You are viewing a plain text version of this content. The canonical link for it is here.
Posted to dev@spark.apache.org by Ajay Nair <pr...@gmail.com> on 2014/04/23 07:03:31 UTC

Spark on wikipedia dataset

I am going to perform some test experiments on the wikipedia dataset using
the spark framework. I know wikipedia data set might already have been
analyzed, but what are the potential explored/unexplored aspects of spark
that can be tested and benchmarked on wikipedia dataset?

Thanks
AJ

Re: Spark on wikipedia dataset

Posted by Mayur Rustagi <ma...@gmail.com>.
Huge joins would be interesting. I do all my demos on wikipedia dataset for
Shark.
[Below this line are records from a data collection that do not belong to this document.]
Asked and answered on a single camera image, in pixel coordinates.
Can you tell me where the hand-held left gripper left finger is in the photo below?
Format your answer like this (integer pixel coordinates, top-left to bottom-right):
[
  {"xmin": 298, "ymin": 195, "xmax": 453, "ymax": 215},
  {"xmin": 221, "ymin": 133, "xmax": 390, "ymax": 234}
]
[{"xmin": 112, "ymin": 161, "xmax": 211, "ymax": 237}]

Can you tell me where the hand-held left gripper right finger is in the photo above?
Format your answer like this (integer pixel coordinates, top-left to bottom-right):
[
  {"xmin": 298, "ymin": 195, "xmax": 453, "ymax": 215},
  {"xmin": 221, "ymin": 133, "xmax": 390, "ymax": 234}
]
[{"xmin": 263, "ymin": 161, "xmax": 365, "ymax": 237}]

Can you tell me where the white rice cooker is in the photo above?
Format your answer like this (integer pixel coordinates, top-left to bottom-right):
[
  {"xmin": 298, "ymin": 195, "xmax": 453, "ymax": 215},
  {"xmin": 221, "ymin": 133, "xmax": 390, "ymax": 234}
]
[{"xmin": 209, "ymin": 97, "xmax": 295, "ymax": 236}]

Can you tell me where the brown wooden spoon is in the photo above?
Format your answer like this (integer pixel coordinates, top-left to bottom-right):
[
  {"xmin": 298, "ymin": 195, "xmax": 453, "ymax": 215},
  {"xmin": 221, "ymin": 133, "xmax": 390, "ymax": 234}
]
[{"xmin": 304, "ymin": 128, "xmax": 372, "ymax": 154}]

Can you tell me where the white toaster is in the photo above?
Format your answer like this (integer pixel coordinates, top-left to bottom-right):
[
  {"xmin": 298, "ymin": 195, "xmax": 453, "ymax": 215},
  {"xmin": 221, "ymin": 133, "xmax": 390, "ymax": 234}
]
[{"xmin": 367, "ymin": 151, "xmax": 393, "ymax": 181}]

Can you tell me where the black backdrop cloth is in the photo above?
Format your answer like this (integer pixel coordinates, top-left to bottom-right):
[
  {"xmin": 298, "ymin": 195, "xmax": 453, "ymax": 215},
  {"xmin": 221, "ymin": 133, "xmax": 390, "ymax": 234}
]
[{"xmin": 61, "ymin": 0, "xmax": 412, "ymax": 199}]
Joins are typical pain to showcase & show off :)

Mayur Rustagi
Ph: +1 (760) 203 3257
http://www.sigmoidanalytics.com
@mayur_rustagi <https://twitter.com/mayur_rustagi>



On Wed, Apr 23, 2014 at 10:33 AM, Ajay Nair <pr...@gmail.com> wrote:

> I am going to perform some test experiments on the wikipedia dataset using
> the spark framework. I know wikipedia data set might already have been
> analyzed, but what are the potential explored/unexplored aspects of spark
> that can be tested and benchmarked on wikipedia dataset?
>
> Thanks
> AJ
>